I learned from the work of Lucia Cappachione whose books, including “The Creative Journal” and “Your Other Hand” revolutionized my understanding of myself and my “INNER CHILD”.
Get a blank page journal or simply sit on the floor with a large piece of paper and some pens and crayons. Take a crayon, pencil or pen and start a dialogue with your Inner Child. Your dominant hand speaks for the Adult You. Your other-hand replies from the Child Self.
RIGHT HAND: Hullo Little One. You seem unhappy. I can feel you crying inside… I am hear to listen to you and comfort you… tell me what is upsetting you – how can I help you?
LEFT HAND – Start writing a reply with the non-dominant hand which is accessing the emotional side of the brain providing a way to tap into your Younger Self’s feelings.
It may feel strange and difficult at first but persevere and keep swapping hands to really listen to what she is feeling and NEEDS from you right now.
Let her draw a picture. You will be amazed and what is revealed and communicated. And how much better you will feel as you connect and integrate her into your life.
Build trust with this Younger Self. Embrace and hug her as you close your eyes and imagine holding her close.
Promise her she is NOT ALONE because she has YOU to take care of her.

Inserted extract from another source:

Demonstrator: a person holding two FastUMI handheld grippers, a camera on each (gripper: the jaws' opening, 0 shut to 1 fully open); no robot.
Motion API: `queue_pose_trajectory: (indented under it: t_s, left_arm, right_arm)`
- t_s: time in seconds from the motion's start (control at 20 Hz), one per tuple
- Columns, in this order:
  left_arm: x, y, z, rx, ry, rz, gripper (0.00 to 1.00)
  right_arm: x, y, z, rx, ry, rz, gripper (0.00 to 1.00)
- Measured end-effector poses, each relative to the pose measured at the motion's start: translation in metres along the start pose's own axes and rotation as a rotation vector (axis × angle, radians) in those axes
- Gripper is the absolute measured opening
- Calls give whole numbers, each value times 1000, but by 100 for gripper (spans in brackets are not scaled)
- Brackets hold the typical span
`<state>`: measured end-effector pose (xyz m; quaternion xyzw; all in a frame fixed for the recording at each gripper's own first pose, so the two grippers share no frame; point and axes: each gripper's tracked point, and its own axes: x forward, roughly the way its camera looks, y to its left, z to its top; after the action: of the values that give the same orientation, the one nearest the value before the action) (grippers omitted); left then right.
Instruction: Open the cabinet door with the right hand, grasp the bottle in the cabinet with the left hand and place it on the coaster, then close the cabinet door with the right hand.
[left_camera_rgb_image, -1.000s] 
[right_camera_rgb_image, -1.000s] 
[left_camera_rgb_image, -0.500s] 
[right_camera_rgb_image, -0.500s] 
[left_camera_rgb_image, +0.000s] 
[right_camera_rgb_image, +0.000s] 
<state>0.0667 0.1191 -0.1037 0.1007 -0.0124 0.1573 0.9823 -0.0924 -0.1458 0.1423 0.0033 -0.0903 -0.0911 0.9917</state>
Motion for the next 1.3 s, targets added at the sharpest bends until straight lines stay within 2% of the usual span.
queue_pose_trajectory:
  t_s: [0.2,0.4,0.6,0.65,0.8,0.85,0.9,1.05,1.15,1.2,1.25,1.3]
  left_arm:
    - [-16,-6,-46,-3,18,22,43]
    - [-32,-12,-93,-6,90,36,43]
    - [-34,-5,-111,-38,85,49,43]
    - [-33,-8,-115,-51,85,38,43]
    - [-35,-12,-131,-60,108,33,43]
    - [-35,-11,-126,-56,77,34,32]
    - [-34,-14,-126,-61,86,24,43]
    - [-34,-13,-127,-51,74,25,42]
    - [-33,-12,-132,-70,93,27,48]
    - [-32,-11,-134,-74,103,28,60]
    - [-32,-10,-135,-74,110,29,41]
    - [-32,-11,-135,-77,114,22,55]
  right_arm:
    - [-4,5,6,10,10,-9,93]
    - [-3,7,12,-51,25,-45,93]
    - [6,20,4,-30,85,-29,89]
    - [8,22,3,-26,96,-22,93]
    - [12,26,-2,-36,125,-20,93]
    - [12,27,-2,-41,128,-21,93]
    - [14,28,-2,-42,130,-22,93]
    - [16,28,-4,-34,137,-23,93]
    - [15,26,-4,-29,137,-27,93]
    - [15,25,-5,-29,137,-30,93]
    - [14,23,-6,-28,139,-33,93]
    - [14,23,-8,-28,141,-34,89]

I guarantee you a leap forward in feeling stronger and more self-confident about coping with a break-up after this because your vulnerable Child within feels comforted and loved BY YOU.
Best of all – as February 14th approaches you will have the secret of how to be alone yet happy on Valentine’s Day by giving your Inner Child a hug and doing something special for her that makes you both feel good.